Task directions =
The entries need to be copied exactly as they stand, images left out.

Extracted records =
· · · · · · ·

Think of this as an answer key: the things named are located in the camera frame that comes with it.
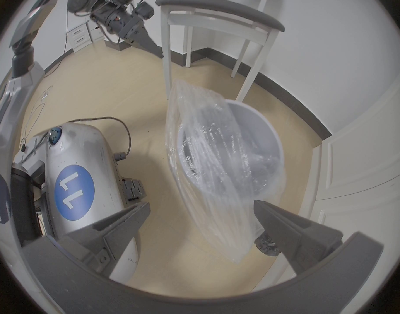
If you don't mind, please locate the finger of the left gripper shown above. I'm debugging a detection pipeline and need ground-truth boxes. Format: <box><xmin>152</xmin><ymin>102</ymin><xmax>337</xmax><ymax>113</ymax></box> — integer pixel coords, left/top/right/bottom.
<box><xmin>134</xmin><ymin>31</ymin><xmax>164</xmax><ymax>59</ymax></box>

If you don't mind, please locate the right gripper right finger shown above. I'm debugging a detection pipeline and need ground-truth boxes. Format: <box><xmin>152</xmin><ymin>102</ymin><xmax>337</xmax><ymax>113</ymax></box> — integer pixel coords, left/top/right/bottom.
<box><xmin>253</xmin><ymin>200</ymin><xmax>344</xmax><ymax>275</ymax></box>

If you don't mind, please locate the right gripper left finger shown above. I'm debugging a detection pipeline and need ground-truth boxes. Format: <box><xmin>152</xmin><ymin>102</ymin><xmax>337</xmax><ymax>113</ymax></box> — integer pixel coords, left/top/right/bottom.
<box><xmin>61</xmin><ymin>201</ymin><xmax>151</xmax><ymax>277</ymax></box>

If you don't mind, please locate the clear plastic bag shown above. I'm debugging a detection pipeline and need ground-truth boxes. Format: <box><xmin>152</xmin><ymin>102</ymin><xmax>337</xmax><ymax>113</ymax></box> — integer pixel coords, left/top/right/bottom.
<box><xmin>165</xmin><ymin>80</ymin><xmax>285</xmax><ymax>264</ymax></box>

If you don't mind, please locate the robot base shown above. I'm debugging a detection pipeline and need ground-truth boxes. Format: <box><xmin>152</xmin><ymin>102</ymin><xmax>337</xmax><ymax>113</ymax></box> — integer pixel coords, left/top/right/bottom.
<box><xmin>0</xmin><ymin>61</ymin><xmax>151</xmax><ymax>282</ymax></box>

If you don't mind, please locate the white trash bin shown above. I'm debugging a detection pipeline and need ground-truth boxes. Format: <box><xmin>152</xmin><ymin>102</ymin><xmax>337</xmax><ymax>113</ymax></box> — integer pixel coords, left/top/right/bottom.
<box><xmin>174</xmin><ymin>98</ymin><xmax>284</xmax><ymax>238</ymax></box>

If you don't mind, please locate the white chest of drawers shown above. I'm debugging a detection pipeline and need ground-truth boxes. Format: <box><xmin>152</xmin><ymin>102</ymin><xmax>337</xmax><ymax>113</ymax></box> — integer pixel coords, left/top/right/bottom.
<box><xmin>68</xmin><ymin>20</ymin><xmax>106</xmax><ymax>53</ymax></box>

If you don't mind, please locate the white chair with grey seat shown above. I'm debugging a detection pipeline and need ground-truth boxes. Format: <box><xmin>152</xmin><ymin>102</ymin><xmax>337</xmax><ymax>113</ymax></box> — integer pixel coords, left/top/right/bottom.
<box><xmin>155</xmin><ymin>0</ymin><xmax>285</xmax><ymax>102</ymax></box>

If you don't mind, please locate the white wardrobe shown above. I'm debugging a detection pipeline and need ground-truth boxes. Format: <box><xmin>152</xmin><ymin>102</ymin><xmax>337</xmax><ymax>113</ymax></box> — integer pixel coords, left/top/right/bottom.
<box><xmin>275</xmin><ymin>74</ymin><xmax>400</xmax><ymax>290</ymax></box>

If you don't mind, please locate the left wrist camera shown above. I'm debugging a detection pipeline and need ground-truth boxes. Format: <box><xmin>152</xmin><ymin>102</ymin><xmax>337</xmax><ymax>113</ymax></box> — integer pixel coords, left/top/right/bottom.
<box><xmin>134</xmin><ymin>2</ymin><xmax>155</xmax><ymax>21</ymax></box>

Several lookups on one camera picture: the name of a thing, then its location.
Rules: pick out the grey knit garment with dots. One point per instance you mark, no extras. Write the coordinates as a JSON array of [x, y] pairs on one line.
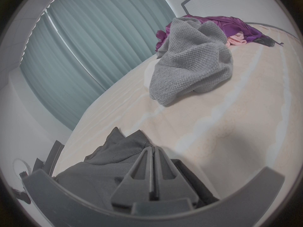
[[191, 63]]

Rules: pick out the purple satin garment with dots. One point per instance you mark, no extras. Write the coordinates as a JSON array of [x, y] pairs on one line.
[[234, 26]]

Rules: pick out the blue-green curtain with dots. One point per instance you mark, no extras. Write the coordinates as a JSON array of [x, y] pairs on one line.
[[59, 74], [113, 27]]

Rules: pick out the black T-shirt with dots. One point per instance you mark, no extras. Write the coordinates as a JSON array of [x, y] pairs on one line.
[[94, 178]]

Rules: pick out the pink garment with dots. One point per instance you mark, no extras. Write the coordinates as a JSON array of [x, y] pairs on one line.
[[236, 39]]

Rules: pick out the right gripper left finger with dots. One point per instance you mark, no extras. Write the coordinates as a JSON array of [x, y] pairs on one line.
[[137, 185]]

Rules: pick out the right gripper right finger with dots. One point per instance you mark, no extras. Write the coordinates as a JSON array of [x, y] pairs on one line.
[[172, 185]]

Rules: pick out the bed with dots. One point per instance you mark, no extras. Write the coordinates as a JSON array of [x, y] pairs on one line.
[[213, 117]]

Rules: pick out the black chest of drawers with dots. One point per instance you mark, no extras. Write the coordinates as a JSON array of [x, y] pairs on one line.
[[53, 155]]

· · · · · · ·

The completed task =
Think of this as an answer key: the things named are located in the camera frame that comes with it.
If you don't mind, please locate the finger of the left gripper shown above. I'm debugging a detection pipeline and need ground-truth boxes. Format: <box><xmin>152</xmin><ymin>102</ymin><xmax>337</xmax><ymax>113</ymax></box> — integer pixel coords, left/top/right/bottom.
<box><xmin>134</xmin><ymin>31</ymin><xmax>164</xmax><ymax>59</ymax></box>

If you don't mind, please locate the right gripper right finger shown above. I'm debugging a detection pipeline and need ground-truth boxes. Format: <box><xmin>152</xmin><ymin>102</ymin><xmax>337</xmax><ymax>113</ymax></box> — integer pixel coords, left/top/right/bottom.
<box><xmin>253</xmin><ymin>200</ymin><xmax>344</xmax><ymax>275</ymax></box>

If you don't mind, please locate the right gripper left finger shown above. I'm debugging a detection pipeline and need ground-truth boxes. Format: <box><xmin>152</xmin><ymin>102</ymin><xmax>337</xmax><ymax>113</ymax></box> — integer pixel coords, left/top/right/bottom.
<box><xmin>61</xmin><ymin>201</ymin><xmax>151</xmax><ymax>277</ymax></box>

If you don't mind, please locate the clear plastic bag shown above. I'm debugging a detection pipeline and need ground-truth boxes. Format: <box><xmin>152</xmin><ymin>102</ymin><xmax>337</xmax><ymax>113</ymax></box> — integer pixel coords, left/top/right/bottom.
<box><xmin>165</xmin><ymin>80</ymin><xmax>285</xmax><ymax>264</ymax></box>

If you don't mind, please locate the robot base shown above. I'm debugging a detection pipeline and need ground-truth boxes. Format: <box><xmin>152</xmin><ymin>102</ymin><xmax>337</xmax><ymax>113</ymax></box> — integer pixel coords, left/top/right/bottom.
<box><xmin>0</xmin><ymin>61</ymin><xmax>151</xmax><ymax>282</ymax></box>

If you don't mind, please locate the white trash bin shown above. I'm debugging a detection pipeline and need ground-truth boxes. Format: <box><xmin>152</xmin><ymin>102</ymin><xmax>337</xmax><ymax>113</ymax></box> — integer pixel coords, left/top/right/bottom.
<box><xmin>174</xmin><ymin>98</ymin><xmax>284</xmax><ymax>238</ymax></box>

If you don't mind, please locate the white chest of drawers shown above. I'm debugging a detection pipeline and need ground-truth boxes. Format: <box><xmin>152</xmin><ymin>102</ymin><xmax>337</xmax><ymax>113</ymax></box> — integer pixel coords, left/top/right/bottom.
<box><xmin>68</xmin><ymin>20</ymin><xmax>106</xmax><ymax>53</ymax></box>

If you don't mind, please locate the white chair with grey seat shown above. I'm debugging a detection pipeline and need ground-truth boxes. Format: <box><xmin>152</xmin><ymin>102</ymin><xmax>337</xmax><ymax>113</ymax></box> — integer pixel coords, left/top/right/bottom.
<box><xmin>155</xmin><ymin>0</ymin><xmax>285</xmax><ymax>102</ymax></box>

If you don't mind, please locate the white wardrobe shown above. I'm debugging a detection pipeline and need ground-truth boxes. Format: <box><xmin>152</xmin><ymin>102</ymin><xmax>337</xmax><ymax>113</ymax></box> — integer pixel coords, left/top/right/bottom.
<box><xmin>275</xmin><ymin>74</ymin><xmax>400</xmax><ymax>290</ymax></box>

If you don't mind, please locate the left wrist camera shown above. I'm debugging a detection pipeline and need ground-truth boxes. Format: <box><xmin>152</xmin><ymin>102</ymin><xmax>337</xmax><ymax>113</ymax></box> — integer pixel coords, left/top/right/bottom.
<box><xmin>134</xmin><ymin>2</ymin><xmax>155</xmax><ymax>21</ymax></box>

Several lookups on one camera picture: the name of a thing, then its location.
Rules: pick out the grey knit garment with dots. One point per instance you mark, no extras. Write the coordinates as a JSON array of [x, y] pairs on one line.
[[191, 63]]

Rules: pick out the purple satin garment with dots. One point per instance you mark, no extras. Write the coordinates as a JSON array of [x, y] pairs on one line.
[[234, 26]]

Rules: pick out the blue-green curtain with dots. One point per instance you mark, no extras. Write the coordinates as a JSON array of [x, y] pairs on one line.
[[59, 74], [113, 27]]

Rules: pick out the black T-shirt with dots. One point per instance you mark, no extras. Write the coordinates as a JSON array of [x, y] pairs on one line.
[[94, 178]]

Rules: pick out the pink garment with dots. One point per instance you mark, no extras. Write the coordinates as a JSON array of [x, y] pairs on one line.
[[236, 39]]

Rules: pick out the right gripper left finger with dots. One point per instance you mark, no extras. Write the coordinates as a JSON array of [x, y] pairs on one line.
[[137, 185]]

Rules: pick out the right gripper right finger with dots. One point per instance you mark, no extras. Write the coordinates as a JSON array of [x, y] pairs on one line.
[[172, 185]]

Rules: pick out the bed with dots. One point per instance you mark, no extras. Write the coordinates as a JSON array of [x, y] pairs on one line.
[[213, 117]]

Rules: pick out the black chest of drawers with dots. One point per instance you mark, no extras. Write the coordinates as a JSON array of [x, y] pairs on one line.
[[53, 155]]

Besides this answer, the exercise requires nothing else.